Kaliandra lutou contra dor e tentou se levantar, pensando que o vrock não parecia tão ruim agora.
- Qual é sua missão? - Insistiu a valquíria.
- Eu devo salvar meu mundo e... - um chute da valquíria acertou Kaliandra no peito e jogou-a contra a parede como se fosse uma boneca.
- Sua missão é a missão das valquírias! Nada mais. Você que ama Derdeil Óphodda deve aceitar as verdades e não mais lutar contra elas. Você precisa, porém, pagar o preço de sua iniciação! Deve provar que merece ser uma de nós!
- E... o.. que.. devo... fazer? - Gemeu Kaliandra.
- Para se tornar um espírito da vingança, você deve buscar a alma de Shei Long, cuja existência marcou a sua e pede pagamento em sangue por seus crimes. Traga a alma dele após ceifar sua vida e sua alma ascenderá novamente a Valhala. Fracasse e nada restará de sua existência em lugar algum do multiverso.
- Assim farei... - Kaliandra ajoelhou-se. De repente, seus cabelos se tornaram prateados, assim como uma armadura de placas e uma grande espada surgiram sobre seu corpo. - Obrigado, senhora.. - a elfa disse erguendo os olhos, mas viu que já estava em um lugar inóspito enevoado. De volta ao plano astral. Ao longe, ouviu uma discussão:
- Sua estupidez poderia ter custado nossa existência! - Protestava uma voz feminina familiar.

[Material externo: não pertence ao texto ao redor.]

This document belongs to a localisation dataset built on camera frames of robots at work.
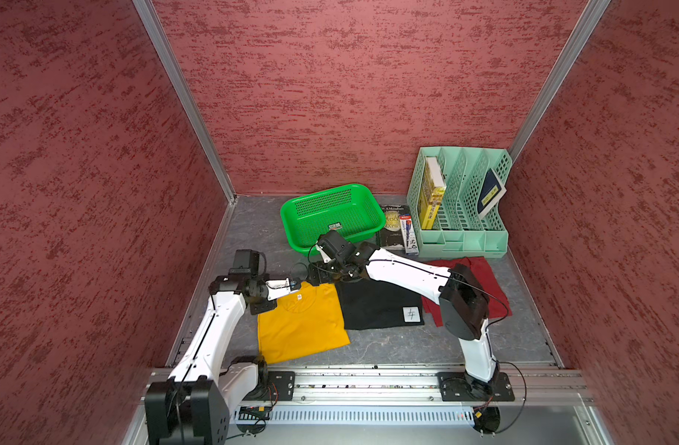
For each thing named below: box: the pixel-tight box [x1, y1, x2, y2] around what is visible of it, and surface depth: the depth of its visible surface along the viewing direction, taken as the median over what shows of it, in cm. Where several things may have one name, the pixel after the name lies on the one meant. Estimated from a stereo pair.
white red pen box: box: [398, 215, 420, 255], surface depth 105 cm
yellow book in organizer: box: [419, 156, 448, 230], surface depth 96 cm
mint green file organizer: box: [406, 146, 513, 259], surface depth 105 cm
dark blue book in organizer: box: [476, 167, 507, 218], surface depth 106 cm
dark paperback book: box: [376, 203, 411, 248], surface depth 109 cm
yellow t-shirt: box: [256, 280, 351, 365], surface depth 85 cm
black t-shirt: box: [334, 277, 425, 331], surface depth 87 cm
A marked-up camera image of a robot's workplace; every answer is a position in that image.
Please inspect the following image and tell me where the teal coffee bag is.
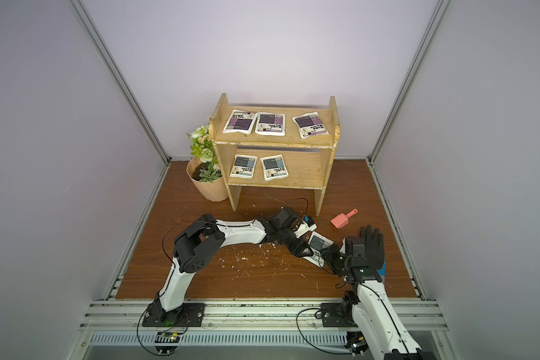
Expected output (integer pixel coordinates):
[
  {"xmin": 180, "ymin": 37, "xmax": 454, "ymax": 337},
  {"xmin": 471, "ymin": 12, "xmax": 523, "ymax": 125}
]
[
  {"xmin": 260, "ymin": 154, "xmax": 290, "ymax": 182},
  {"xmin": 229, "ymin": 154, "xmax": 258, "ymax": 179},
  {"xmin": 302, "ymin": 231, "xmax": 334, "ymax": 268}
]

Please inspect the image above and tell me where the purple coffee bag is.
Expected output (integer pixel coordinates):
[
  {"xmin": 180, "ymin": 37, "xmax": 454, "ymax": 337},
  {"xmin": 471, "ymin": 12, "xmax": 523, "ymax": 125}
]
[
  {"xmin": 254, "ymin": 112, "xmax": 286, "ymax": 137},
  {"xmin": 223, "ymin": 109, "xmax": 257, "ymax": 134},
  {"xmin": 292, "ymin": 112, "xmax": 329, "ymax": 140}
]

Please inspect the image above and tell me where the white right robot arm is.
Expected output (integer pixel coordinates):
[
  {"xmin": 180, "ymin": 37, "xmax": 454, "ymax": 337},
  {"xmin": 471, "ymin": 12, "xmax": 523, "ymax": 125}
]
[{"xmin": 316, "ymin": 234, "xmax": 436, "ymax": 359}]

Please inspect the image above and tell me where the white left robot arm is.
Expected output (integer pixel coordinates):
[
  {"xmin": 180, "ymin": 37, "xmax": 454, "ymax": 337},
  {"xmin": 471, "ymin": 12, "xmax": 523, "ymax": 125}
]
[{"xmin": 146, "ymin": 207, "xmax": 317, "ymax": 323}]

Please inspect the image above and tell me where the wooden two-tier shelf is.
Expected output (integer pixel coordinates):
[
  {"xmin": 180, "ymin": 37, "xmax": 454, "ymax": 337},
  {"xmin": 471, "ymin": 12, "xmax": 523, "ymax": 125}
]
[{"xmin": 208, "ymin": 93, "xmax": 341, "ymax": 215}]

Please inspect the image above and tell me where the black glove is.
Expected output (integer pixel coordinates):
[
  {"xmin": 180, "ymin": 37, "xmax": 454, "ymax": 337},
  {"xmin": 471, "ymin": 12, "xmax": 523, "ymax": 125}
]
[{"xmin": 360, "ymin": 225, "xmax": 386, "ymax": 279}]

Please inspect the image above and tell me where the pink plastic scoop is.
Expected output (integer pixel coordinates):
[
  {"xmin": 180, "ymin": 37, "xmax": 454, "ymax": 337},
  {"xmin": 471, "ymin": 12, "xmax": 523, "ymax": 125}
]
[{"xmin": 330, "ymin": 208, "xmax": 359, "ymax": 229}]

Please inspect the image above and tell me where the right connector board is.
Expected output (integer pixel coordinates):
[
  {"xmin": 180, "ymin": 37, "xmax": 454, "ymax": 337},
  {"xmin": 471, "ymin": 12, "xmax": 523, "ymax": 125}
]
[{"xmin": 344, "ymin": 331, "xmax": 369, "ymax": 356}]

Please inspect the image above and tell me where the connector board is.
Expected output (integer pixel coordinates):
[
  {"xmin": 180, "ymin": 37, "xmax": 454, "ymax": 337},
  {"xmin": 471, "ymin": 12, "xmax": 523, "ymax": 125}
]
[
  {"xmin": 154, "ymin": 331, "xmax": 181, "ymax": 356},
  {"xmin": 344, "ymin": 331, "xmax": 369, "ymax": 356}
]

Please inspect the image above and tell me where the green artificial flower plant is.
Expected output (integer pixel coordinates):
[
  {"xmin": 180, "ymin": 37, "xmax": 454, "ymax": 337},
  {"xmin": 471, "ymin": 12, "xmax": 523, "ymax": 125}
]
[{"xmin": 187, "ymin": 126, "xmax": 221, "ymax": 182}]

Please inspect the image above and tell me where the left connector board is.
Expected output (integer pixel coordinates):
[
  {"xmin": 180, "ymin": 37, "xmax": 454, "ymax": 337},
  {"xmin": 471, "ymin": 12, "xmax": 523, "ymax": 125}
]
[{"xmin": 154, "ymin": 331, "xmax": 181, "ymax": 356}]

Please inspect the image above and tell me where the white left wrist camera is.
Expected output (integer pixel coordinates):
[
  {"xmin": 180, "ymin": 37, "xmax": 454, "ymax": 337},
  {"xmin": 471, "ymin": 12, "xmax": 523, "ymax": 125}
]
[{"xmin": 294, "ymin": 215, "xmax": 317, "ymax": 239}]

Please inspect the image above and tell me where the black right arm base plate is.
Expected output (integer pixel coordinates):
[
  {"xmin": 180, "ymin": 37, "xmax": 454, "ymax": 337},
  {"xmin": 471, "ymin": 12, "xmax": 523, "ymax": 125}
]
[{"xmin": 319, "ymin": 302, "xmax": 356, "ymax": 328}]

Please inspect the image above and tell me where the aluminium front rail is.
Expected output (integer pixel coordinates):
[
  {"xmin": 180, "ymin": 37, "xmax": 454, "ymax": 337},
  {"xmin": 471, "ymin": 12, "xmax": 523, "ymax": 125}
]
[{"xmin": 79, "ymin": 298, "xmax": 449, "ymax": 332}]

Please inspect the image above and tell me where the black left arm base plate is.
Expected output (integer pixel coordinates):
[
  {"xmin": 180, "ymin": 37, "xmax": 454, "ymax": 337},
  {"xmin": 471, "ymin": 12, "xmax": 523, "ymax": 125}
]
[{"xmin": 142, "ymin": 301, "xmax": 206, "ymax": 328}]

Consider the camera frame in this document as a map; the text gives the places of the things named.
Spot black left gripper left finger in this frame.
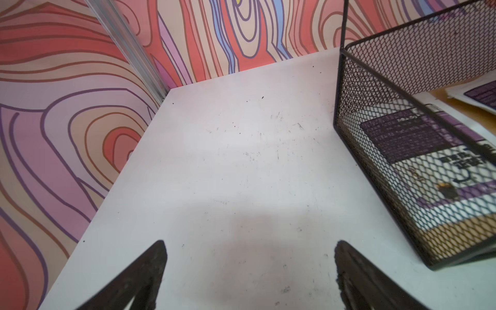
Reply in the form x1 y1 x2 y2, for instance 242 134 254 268
78 240 168 310

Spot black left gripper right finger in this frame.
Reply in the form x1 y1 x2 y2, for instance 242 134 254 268
335 240 427 310

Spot purple coffee bag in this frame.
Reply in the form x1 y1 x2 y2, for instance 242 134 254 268
342 99 495 234
446 71 495 115

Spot black wire wooden shelf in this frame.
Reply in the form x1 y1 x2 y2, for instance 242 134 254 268
333 1 495 270

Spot aluminium corner frame post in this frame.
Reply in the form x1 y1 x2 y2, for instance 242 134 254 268
85 0 169 103

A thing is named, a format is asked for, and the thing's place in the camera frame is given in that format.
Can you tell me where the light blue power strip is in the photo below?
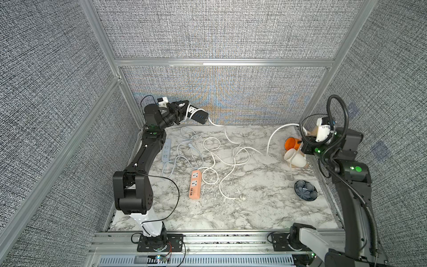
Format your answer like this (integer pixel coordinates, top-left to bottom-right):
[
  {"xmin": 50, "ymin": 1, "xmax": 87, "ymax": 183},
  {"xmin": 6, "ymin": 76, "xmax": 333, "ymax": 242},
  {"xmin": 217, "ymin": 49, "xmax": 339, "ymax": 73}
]
[{"xmin": 161, "ymin": 126, "xmax": 204, "ymax": 178}]

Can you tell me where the pink power strip white cord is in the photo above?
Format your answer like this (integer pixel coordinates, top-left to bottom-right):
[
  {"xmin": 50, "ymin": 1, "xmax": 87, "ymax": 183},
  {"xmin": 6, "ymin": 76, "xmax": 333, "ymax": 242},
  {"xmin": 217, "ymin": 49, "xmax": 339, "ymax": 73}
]
[{"xmin": 188, "ymin": 136, "xmax": 254, "ymax": 201}]

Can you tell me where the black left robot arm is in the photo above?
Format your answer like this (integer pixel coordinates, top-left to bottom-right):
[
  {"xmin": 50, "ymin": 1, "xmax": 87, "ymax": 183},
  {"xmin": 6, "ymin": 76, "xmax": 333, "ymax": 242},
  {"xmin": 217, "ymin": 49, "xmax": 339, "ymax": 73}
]
[{"xmin": 112, "ymin": 100, "xmax": 189, "ymax": 240}]

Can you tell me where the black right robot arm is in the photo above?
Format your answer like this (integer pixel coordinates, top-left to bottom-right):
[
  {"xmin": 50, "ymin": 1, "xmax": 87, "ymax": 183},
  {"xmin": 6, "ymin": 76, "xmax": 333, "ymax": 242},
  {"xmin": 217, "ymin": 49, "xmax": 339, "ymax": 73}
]
[{"xmin": 288, "ymin": 127, "xmax": 390, "ymax": 267}]

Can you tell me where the white mug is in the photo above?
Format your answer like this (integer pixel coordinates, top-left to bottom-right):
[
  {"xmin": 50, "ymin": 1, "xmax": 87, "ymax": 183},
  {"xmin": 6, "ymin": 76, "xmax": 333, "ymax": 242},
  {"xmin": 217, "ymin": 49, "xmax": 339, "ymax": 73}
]
[{"xmin": 284, "ymin": 149, "xmax": 307, "ymax": 168}]

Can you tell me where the orange mug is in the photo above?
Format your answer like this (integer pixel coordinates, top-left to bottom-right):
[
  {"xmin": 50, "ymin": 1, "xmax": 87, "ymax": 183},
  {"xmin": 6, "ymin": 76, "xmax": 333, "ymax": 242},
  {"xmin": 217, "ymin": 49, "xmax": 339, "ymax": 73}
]
[{"xmin": 284, "ymin": 137, "xmax": 302, "ymax": 151}]

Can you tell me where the grey cup with spoons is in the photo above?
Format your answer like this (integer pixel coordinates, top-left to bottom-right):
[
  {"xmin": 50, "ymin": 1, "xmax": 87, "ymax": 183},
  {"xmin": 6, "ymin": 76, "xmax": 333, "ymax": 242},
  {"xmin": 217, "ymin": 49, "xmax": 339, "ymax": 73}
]
[{"xmin": 294, "ymin": 180, "xmax": 319, "ymax": 202}]

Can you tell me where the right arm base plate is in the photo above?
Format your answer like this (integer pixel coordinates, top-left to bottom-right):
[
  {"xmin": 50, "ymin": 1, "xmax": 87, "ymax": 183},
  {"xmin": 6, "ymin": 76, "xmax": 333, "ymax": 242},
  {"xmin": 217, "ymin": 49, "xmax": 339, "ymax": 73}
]
[{"xmin": 267, "ymin": 231, "xmax": 311, "ymax": 253}]

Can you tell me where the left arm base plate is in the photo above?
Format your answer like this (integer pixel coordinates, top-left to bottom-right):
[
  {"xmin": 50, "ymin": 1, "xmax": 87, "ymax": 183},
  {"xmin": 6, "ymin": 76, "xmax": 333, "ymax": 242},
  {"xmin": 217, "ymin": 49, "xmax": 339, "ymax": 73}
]
[{"xmin": 136, "ymin": 234, "xmax": 184, "ymax": 253}]

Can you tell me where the aluminium front rail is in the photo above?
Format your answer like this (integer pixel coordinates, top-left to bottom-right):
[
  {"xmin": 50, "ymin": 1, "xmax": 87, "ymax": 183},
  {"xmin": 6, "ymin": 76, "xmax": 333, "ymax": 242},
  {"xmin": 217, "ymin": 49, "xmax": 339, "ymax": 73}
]
[{"xmin": 84, "ymin": 230, "xmax": 315, "ymax": 267}]

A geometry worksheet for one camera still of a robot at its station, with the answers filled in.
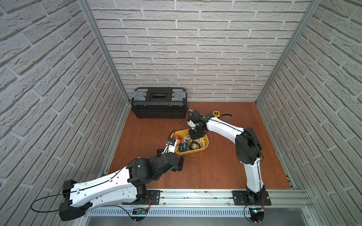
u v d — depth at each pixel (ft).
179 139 3.05
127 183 1.45
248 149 1.72
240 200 2.39
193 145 3.00
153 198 2.44
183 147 2.94
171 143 1.95
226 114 3.63
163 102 3.15
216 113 3.60
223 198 2.48
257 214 2.32
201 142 2.97
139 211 2.34
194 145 3.00
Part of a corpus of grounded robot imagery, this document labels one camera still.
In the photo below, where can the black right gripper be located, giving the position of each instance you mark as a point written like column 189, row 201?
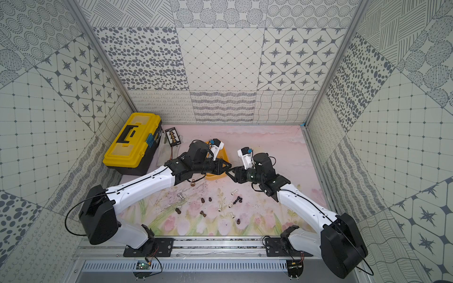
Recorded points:
column 239, row 172

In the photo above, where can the black knight chess piece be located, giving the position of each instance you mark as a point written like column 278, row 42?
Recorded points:
column 239, row 199

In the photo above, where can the yellow black toolbox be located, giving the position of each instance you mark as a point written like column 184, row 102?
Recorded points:
column 133, row 149

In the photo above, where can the yellow plastic storage tray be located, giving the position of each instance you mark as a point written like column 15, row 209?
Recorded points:
column 220, row 159

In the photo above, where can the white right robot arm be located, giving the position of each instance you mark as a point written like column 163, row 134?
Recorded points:
column 335, row 238

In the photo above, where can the black chess picture card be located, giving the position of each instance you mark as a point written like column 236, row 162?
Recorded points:
column 173, row 137

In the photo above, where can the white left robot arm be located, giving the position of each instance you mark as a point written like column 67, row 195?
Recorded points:
column 100, row 212

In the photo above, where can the clear plastic bag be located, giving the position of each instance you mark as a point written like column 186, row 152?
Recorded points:
column 166, row 152

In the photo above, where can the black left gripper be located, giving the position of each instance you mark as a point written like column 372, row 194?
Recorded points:
column 217, row 166

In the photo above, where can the aluminium rail base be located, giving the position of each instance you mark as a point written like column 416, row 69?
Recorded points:
column 197, row 260

- Você está dizendo que um reles humano como eu poderiam complicar seres tão poderosos? - Ela reconheceu a voz de Sérgio Reis em tom irônico. - Afinal de contas, vocês que disseram que eramos especiais, que nos queriam, pegaram alma e tudo mais. Depois querem depoimento pro barão... parece que vocês não sabem bem o que querem, não é mesmo?
- Nós não dependemos de vocês para nada, mortal idiota! - Enfureceu-se a mulher.
- Isso é discutível... você mesma disse que a minha alma é uma mercadoria de valor.. e fizemos um contrato, então acho que tem que cumprir seu papel e parar de dar piti - provocou Sérgio Reis.
- Xiiii.. - disse Rufus vendo a mulher ir até o bardo e golpeá-lo com violência.
- Sem a alma isso não doí tanto... - relevou Sérgio.
- Tome sua alma.. - disse a mulher pegando o rubi. - Suma da minha frente.
- Na na ni na não. Vai quebrar o contrato? Tem clausulas contra isso... multa.. juros.. não é assim não. Tu te tornas eternamente responsável pelas almas que roubas... já dizia o pequeno príncipe de algum lugar...
- Sérgio... Rufus... - gritou Kaliandra que apareceu correndo.
- Kaliandra, está viva?
- A valquíria levou sua alma.. - surpreendeu-se a githyanki, que ainda estava ali, enquanto o restante dos piratas já ia mais à frente.
- Bem, ela ficou com meu corpo, mas liberou minha alma para buscar vingança contra Shei Long... precisamos voltar para Faerun. Para Myth Drannor.
- A gente podia se juntar, Kaliandra.. - se insinuou o pálido Sérgio Reis. - Você é uma alma sem corpo... eu sou um corpo sem alma... que tal viver em mim?
- Deixe de idiotisse, seu imbecil... eu preciso de ajuda de Bibiana.. - e com seus poderes arcanos, Kaliandra Boaventura enviou uma mensagem mágica na esperança de que por estar no plano entre os planos, que a mensagem chegasse à sua deusa. - Senhora dos elfos, escute sua filha e me devolva a Faerun para que a esperança possa ainda existir.
Não houve resposta.
- Eu tô sempre aqui pra você.. -insistiu Sérgio.
- Você que também é um deus dos elfos tem o dever de olhar por seu povo... - disse a elfa mudando de alvo e conjurando nova magia de mensagem. - Me devolva para Faerun e mostre de que lado está.. Rhange Hesysthance.
Não houve resposta. Mas Kaliandra viu que não havia mais nevoa ao seu redor. Estava em uma escadaria arcaica acompanhada de Rufus, Sérgio, Ohterrível e da githyanki. Uma porta se abriu atrás deles.
- Mas o que diabos... - disse Derdeil Óphodda vendo seu aliados.